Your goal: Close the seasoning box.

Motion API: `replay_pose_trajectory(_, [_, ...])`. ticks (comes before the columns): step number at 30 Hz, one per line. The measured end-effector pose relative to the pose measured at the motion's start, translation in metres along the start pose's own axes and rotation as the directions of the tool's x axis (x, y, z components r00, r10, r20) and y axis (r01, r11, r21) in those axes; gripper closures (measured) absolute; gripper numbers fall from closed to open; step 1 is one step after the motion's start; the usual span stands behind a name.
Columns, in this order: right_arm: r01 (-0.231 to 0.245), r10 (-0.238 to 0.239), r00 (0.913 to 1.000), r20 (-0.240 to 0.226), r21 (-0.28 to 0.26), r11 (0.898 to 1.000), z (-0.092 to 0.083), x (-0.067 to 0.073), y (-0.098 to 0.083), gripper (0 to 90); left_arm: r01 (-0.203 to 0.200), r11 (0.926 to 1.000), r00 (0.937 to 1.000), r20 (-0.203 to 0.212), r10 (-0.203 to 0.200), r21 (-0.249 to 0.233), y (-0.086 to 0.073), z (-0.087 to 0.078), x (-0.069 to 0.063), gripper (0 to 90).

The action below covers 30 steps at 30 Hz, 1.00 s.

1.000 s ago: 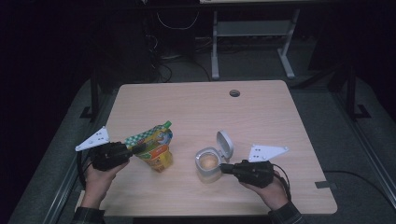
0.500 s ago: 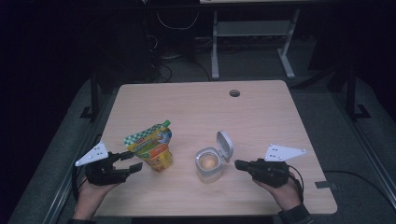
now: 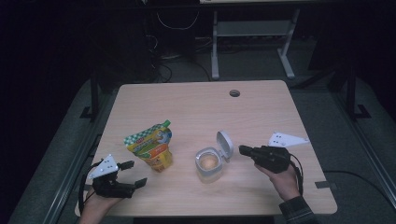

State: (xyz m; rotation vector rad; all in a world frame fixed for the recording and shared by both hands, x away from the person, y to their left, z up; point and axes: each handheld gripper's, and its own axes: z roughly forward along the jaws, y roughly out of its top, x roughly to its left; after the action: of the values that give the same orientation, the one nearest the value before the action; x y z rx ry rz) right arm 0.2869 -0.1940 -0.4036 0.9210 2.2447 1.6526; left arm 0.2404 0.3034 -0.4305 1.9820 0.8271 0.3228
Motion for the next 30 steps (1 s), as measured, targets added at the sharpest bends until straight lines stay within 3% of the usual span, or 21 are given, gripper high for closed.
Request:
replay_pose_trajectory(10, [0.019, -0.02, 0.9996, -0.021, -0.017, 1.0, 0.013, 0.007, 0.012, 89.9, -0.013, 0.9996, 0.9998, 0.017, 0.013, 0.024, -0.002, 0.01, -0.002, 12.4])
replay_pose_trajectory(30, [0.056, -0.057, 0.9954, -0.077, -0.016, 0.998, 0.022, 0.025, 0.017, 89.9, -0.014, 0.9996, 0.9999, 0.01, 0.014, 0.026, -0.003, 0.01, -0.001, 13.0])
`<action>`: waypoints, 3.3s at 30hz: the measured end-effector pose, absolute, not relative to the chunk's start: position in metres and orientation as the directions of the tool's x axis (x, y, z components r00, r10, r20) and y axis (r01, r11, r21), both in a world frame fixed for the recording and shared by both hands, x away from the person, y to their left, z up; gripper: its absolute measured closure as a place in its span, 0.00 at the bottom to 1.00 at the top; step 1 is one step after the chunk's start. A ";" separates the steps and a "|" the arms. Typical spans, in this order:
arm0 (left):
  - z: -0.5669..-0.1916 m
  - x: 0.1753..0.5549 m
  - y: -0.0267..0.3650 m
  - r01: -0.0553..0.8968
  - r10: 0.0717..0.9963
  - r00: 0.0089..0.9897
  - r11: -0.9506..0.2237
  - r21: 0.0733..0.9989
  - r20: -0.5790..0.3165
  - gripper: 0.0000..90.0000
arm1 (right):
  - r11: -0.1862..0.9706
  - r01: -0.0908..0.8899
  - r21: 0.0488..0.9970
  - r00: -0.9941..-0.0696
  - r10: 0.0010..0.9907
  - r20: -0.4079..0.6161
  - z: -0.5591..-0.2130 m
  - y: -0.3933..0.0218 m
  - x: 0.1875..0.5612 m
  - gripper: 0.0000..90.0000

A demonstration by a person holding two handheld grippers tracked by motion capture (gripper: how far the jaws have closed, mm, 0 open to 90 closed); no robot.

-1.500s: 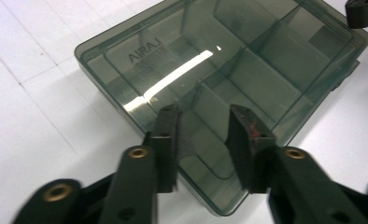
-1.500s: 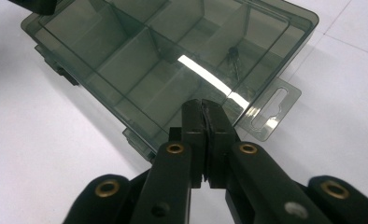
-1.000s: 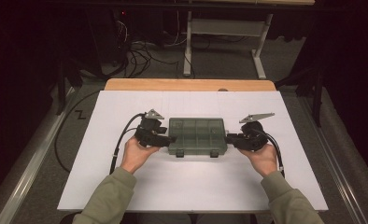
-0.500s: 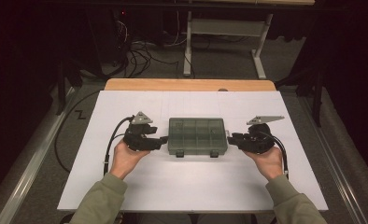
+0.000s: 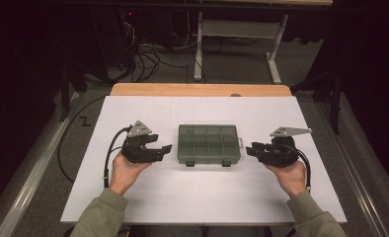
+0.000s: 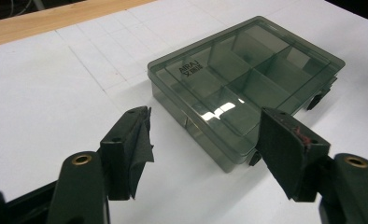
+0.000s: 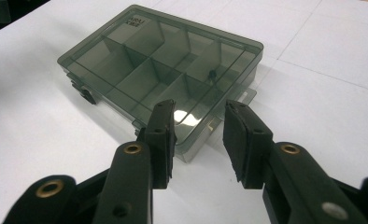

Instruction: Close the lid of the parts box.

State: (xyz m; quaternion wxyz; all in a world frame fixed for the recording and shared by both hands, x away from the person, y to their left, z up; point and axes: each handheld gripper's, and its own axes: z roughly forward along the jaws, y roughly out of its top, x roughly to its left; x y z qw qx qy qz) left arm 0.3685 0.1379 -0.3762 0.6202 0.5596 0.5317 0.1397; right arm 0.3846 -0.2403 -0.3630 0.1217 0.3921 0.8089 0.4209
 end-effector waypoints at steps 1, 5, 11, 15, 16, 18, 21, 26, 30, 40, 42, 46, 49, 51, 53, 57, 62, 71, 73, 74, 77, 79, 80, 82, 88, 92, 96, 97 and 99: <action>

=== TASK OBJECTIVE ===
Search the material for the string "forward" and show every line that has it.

=== RESPONSE TO THE TASK ===
State: (xyz m; rotation vector rad; all in a world frame fixed for the recording and shared by both hands, x away from the person, y to their left, z up; point and axes: each handheld gripper's, and its own axes: z roughly forward along the jaws, y roughly out of its top, x roughly to its left; after the action: of the values that give the same orientation, the one nearest the value before the action; x y z rx ry rz) right arm 0.2869 -0.1940 -0.4036 0.9210 2.2447 1.6526; left arm 0.2404 0.3034 -0.4305 1.9820 0.8271 0.3228
State: (xyz m; quaternion wxyz; all in a world frame fixed for the recording and shared by both hands, x away from the person, y to their left, z up; point and axes: each handheld gripper's, and its own axes: z roughly forward along the jaws, y roughly out of its top, x roughly to its left; x y z qw qx qy qz) left arm 0.3685 0.1379 -0.3762 0.6202 0.5596 0.5317 0.1397; right arm 0.3846 -0.2403 -0.3630 0.1217 0.3921 0.8089 0.4209

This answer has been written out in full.